EXERCISE GOAL ▸
Among the entries below, please repeat exactly and only the lines from the line containing "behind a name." to the line containing "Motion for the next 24", both lines included.
─── DATASET CONTENT
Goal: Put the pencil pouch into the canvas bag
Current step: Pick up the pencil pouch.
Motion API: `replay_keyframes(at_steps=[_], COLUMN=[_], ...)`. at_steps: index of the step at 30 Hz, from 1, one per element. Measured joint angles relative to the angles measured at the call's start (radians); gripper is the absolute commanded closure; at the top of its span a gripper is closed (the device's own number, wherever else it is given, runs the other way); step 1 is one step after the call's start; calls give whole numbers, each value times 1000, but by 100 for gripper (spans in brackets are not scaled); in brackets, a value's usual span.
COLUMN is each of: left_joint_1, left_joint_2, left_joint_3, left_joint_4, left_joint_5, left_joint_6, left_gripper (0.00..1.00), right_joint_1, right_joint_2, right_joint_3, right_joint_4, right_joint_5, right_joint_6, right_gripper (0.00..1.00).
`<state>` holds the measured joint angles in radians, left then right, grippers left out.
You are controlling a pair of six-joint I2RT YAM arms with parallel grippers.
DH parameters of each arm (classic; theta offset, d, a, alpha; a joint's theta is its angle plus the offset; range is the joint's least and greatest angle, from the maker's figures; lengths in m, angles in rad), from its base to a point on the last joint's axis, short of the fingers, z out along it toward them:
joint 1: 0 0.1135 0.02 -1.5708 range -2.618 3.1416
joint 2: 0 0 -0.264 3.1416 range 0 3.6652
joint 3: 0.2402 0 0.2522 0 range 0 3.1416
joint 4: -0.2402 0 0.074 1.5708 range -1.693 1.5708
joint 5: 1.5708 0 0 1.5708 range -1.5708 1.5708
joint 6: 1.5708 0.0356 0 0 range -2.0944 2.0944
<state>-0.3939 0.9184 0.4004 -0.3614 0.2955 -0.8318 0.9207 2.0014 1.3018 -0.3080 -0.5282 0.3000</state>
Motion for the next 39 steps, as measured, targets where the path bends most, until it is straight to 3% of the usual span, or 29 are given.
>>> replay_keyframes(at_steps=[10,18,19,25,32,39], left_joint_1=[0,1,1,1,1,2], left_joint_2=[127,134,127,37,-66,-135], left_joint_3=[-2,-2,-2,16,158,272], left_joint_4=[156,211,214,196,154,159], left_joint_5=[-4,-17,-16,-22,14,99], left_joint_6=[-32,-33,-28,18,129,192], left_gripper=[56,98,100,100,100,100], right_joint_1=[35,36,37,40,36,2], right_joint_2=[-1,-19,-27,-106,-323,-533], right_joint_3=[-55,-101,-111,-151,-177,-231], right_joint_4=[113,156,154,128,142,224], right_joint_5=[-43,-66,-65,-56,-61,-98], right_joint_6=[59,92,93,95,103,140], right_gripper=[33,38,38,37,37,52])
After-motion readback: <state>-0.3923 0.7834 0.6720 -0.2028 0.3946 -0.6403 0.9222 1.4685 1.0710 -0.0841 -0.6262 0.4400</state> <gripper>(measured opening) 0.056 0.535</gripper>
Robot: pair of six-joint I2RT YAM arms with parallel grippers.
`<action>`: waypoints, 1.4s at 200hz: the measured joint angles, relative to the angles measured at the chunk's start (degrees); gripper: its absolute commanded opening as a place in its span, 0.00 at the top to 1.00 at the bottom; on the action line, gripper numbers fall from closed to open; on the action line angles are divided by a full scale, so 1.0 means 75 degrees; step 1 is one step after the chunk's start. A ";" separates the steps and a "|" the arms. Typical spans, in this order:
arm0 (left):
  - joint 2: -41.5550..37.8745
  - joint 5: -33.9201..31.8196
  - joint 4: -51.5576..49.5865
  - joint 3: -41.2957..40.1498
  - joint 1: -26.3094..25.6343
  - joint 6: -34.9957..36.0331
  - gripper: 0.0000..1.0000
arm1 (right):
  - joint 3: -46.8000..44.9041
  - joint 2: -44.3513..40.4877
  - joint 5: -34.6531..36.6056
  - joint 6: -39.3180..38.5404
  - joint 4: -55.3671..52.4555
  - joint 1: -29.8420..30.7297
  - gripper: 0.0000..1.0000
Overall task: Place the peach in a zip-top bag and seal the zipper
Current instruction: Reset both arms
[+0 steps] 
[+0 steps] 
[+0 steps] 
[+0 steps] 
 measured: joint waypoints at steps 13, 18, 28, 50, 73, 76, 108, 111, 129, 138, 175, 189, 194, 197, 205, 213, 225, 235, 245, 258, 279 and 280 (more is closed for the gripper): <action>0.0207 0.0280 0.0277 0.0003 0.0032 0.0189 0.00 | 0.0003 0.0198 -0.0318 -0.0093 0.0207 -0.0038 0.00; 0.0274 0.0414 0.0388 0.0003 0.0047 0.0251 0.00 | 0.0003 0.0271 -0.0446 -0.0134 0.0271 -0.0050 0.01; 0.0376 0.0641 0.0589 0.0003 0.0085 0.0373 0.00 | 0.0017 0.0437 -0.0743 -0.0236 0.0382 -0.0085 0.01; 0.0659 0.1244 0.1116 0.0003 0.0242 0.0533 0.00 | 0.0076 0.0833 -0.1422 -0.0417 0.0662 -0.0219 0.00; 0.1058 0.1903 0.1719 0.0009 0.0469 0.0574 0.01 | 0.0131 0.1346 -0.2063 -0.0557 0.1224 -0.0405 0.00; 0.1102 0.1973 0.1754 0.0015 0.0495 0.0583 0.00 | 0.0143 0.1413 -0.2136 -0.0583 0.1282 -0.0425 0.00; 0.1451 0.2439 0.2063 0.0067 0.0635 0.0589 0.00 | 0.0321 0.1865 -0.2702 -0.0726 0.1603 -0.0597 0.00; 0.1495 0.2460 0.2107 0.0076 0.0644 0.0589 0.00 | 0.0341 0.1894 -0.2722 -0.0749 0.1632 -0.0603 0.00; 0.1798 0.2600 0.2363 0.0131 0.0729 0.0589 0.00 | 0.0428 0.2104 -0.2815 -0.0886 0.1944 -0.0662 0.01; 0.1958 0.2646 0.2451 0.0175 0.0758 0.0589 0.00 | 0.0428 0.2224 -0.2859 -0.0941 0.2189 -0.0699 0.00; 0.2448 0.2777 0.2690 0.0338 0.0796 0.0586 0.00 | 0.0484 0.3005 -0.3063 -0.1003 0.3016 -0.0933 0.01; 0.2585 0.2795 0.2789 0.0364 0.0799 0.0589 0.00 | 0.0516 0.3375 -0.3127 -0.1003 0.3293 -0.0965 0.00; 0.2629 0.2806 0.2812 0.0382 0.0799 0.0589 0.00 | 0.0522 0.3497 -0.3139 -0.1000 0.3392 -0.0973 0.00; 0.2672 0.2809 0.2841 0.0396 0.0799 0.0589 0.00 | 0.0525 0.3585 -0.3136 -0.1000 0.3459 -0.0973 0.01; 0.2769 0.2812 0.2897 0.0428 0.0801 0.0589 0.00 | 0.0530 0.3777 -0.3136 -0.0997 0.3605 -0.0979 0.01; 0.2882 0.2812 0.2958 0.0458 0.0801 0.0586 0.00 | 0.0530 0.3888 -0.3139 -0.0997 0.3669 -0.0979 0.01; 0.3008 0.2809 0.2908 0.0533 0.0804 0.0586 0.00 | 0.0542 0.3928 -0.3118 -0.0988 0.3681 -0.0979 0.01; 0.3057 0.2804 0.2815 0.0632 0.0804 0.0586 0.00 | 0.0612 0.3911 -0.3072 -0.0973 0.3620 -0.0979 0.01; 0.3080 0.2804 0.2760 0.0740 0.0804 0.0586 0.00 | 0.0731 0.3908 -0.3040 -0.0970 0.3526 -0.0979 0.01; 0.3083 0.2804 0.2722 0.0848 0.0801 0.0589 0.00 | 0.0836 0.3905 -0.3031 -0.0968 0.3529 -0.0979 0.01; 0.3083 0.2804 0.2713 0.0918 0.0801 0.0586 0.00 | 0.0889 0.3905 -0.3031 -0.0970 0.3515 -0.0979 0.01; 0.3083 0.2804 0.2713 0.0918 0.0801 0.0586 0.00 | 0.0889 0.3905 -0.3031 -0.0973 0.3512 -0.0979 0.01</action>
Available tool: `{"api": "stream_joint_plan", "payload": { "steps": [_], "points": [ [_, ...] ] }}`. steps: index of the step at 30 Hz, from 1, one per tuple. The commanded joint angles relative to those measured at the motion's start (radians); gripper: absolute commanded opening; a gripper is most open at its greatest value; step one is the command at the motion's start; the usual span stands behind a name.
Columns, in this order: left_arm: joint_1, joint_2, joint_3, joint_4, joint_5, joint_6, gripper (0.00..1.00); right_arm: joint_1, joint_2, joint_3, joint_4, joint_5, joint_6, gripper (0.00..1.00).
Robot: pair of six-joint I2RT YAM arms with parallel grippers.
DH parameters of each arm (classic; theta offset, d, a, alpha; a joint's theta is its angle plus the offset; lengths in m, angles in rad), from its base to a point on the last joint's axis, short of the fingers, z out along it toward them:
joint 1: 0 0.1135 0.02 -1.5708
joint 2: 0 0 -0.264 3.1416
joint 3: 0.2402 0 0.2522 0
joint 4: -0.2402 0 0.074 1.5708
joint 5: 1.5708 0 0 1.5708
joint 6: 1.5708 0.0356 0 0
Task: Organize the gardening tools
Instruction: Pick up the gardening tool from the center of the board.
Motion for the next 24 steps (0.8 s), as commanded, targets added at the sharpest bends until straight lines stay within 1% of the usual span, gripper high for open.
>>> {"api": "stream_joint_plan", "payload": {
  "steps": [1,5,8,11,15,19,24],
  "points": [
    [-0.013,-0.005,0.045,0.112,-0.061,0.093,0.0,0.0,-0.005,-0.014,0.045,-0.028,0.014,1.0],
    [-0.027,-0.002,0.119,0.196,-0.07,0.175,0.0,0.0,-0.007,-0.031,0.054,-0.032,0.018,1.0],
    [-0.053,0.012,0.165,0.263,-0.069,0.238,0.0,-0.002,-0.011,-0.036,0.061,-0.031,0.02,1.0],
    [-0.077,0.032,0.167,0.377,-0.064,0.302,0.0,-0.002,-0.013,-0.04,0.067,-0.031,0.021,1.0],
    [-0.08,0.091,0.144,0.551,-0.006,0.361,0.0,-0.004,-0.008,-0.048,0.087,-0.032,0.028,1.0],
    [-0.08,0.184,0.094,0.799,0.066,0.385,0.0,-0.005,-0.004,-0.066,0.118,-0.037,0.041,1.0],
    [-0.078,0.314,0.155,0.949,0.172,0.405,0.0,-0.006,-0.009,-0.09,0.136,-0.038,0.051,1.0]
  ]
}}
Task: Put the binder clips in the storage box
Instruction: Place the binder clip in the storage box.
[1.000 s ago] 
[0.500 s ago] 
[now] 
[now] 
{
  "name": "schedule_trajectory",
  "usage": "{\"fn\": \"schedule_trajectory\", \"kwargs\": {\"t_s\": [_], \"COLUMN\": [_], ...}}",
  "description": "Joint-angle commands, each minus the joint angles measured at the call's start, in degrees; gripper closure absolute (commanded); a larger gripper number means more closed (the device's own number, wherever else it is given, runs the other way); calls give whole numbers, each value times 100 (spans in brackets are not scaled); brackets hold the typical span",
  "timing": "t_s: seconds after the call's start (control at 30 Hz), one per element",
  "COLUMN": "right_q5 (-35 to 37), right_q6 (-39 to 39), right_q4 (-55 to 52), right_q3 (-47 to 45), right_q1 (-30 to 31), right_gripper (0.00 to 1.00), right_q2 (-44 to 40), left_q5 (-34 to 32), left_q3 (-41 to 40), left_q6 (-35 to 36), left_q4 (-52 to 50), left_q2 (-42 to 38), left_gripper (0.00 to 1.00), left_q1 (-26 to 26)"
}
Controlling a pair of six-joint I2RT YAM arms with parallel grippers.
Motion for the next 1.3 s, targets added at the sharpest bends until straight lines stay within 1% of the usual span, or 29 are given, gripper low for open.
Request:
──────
ANSWER TO THIS TASK ▸
Available tool: `{"api": "stream_joint_plan", "payload": { "steps": [_], "points": [ [_, ...] ] }}`. steps: index of the step at 30 Hz, from 1, one per tuple. The commanded joint angles relative to those measured at the motion's start (radians); gripper: absolute commanded opening; a gripper is most open at its greatest value; step one is the command at the motion's start; the usual span stands behind a name.
Columns, in this order: left_arm: joint_1, joint_2, joint_3, joint_4, joint_5, joint_6, gripper (0.00..1.00); right_arm: joint_1, joint_2, joint_3, joint_4, joint_5, joint_6, gripper (0.00..1.00).
Robot: pair of six-joint I2RT YAM arms with parallel grippers.
DH parameters of each arm (classic; theta offset, d, a, alpha; a joint's theta is its angle plus the offset; lengths in m, angles in rad), from its base to a point on the last joint's axis, short of the fingers, z out along it toward them:
joint 1: 0 0.1135 0.02 -1.5708
joint 2: 0 0 -0.264 3.1416
joint 3: 0.2402 0 0.2522 0
joint 4: -0.2402 0 0.074 1.5708
joint 5: 1.5708 0 0 1.5708
joint 6: 1.5708 0.0356 0 0
Task: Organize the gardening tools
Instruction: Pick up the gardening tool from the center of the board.
Motion for the next 24 steps (0.8 s), as commanded, targets added at the sharpest bends until straight lines stay within 1% of the usual span, gripper high for open.

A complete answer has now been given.